Subject: | high cpu usage when waiting for data on the destination socket |
Information:
libwww-perl-6.04
perl v5.12.2 on x86_64-linux-gnu-thread-multi
Linux wihiie 3.2.0-2-amd64 #1 SMP Sun Mar 4 22:48:17 UTC 2012 x86_64
GNU/Linux
When using LWP::UserAgent to connect to a http(s) webserver, the cpu
usage goes to 100% (per core fcourse) when waiting for data on that
socket. It's in fact an infinite loop that only quits when the socket
has an error.
Sample script:
use strict; use warnings;
use LWP::UserAgent;
my $u = LWP::UserAgent->new(
ssl_opts => {verify_hostname => 0},
);
$u->get("https://127.0.0.1:1443/BIGFILE", ':content_cb' => sub {});
This can be checked with strace, it loops only this:
read(3, 0x13c5ff3, 5) = -1 EAGAIN (Resource temporarily
unavailable)
This is easily testable by using socat and use it as a TCP proxy (event
for HTTPS/SSL). One starts a socat and background it while a sample
script is downloading data. This is of course not a real world situation
as normally, networking is ok these days. The problem is that sometimes
networking isnt' great and, morover, when the data doesn't come in *fast
enough* it also consumes too much cpu cycles. Also, a loop like that
makes that the timeout parameters are impossible to implement and
enforce.
I've found multiple of those infinite like loops:
IO::Socket::SSL has one in readline() (even multiple copy-pasted
ones)
Net::HTTP has one which does a select+timeout infinite loop while
waiting for http response headers on a persistent chunked connection.

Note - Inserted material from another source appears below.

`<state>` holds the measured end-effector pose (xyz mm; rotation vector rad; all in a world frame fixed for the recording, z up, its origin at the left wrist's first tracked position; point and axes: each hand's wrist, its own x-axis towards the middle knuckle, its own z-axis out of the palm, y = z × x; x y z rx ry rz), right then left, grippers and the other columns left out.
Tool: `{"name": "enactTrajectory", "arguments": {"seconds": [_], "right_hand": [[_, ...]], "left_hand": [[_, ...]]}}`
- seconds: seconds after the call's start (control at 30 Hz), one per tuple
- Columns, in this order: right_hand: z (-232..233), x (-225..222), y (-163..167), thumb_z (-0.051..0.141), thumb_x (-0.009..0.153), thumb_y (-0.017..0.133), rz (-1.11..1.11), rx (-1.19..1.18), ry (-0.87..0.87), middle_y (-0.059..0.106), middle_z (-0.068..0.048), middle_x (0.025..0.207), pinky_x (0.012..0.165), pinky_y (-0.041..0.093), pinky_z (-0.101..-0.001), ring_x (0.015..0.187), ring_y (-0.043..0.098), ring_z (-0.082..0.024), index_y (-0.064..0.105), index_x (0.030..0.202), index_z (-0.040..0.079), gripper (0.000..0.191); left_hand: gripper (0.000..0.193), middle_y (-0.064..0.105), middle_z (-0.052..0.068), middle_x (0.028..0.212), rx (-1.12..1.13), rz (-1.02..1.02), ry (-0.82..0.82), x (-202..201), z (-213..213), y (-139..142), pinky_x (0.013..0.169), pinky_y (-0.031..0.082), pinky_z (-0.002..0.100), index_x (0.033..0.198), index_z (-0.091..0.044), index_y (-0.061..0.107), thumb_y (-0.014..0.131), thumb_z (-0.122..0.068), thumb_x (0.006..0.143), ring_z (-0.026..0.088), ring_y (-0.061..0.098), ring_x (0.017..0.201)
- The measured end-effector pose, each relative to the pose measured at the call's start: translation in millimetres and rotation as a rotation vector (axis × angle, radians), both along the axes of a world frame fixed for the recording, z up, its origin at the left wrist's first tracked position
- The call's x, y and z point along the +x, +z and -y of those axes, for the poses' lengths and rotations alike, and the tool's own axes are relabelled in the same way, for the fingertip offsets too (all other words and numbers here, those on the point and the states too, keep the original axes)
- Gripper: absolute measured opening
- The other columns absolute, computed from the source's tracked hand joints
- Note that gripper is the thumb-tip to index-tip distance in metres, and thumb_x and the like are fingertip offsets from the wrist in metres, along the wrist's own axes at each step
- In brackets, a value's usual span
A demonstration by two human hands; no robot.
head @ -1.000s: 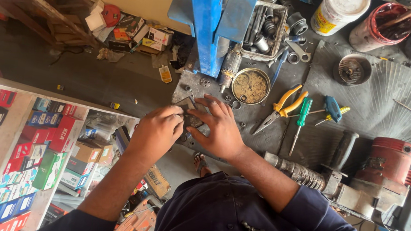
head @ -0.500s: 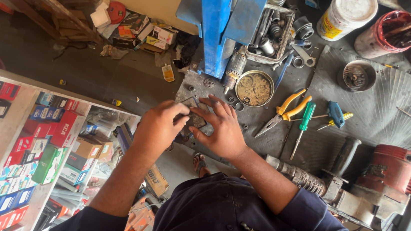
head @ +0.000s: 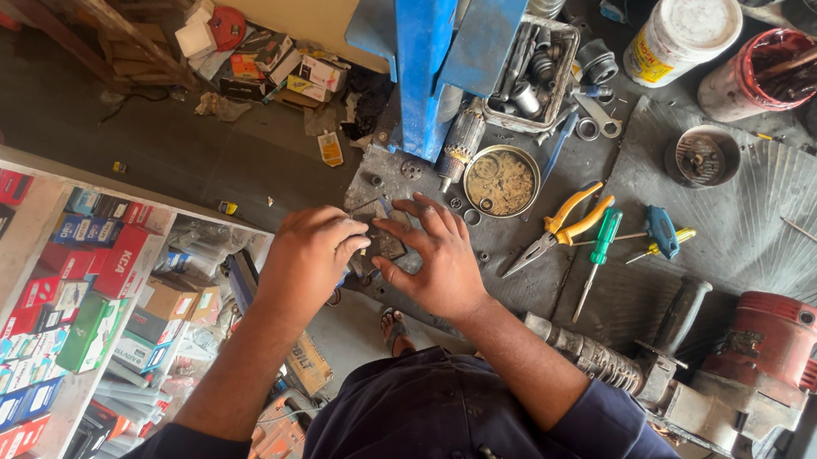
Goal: The person works at a cluttered workbench repairing a red power tool. They remove and fit small components onto the tool by hand, pick up a screwdriver and pliers to work on the tool's parts, reposition the tool on the bench, and finally wipe the tool with a dark cloth.
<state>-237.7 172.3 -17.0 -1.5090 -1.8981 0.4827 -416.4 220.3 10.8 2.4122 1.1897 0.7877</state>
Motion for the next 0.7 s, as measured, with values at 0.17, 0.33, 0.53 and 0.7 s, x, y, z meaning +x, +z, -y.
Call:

This particular one is in LWP::Protocol::http:
409 READ:
410 {
411 $n = $socket->read_entity_body($buf, $size);
412 unless (defined $n) {
413 redo READ if $!{EINTR} || $!{EAGAIN};
414 die "read failed: $!";
415 }
416 redo READ if $n == -1;
417 }
Net::HTTP::Methods' read_entity_body() does a nonblocking read and here
it's unchecked with select().
I must admit that this might be difficult to fix in LWP::UserAgent as
this module isn't probably ment to do stuff like that. Probably because
it's next to impossible to have an eventloop like AnyEvent in
LWP::UserAgent. With AnyEvent::HTTP this is next to perfect - however,
that lacks a few other things compared to LWP::UserAgent.
It is possible to have at least all read/write's banked with a decent
select() with a correct bitmask: the fd is known there. Even adding the
timeout var is perfectly possible. Same for Net::HTTP's select+timeout
call.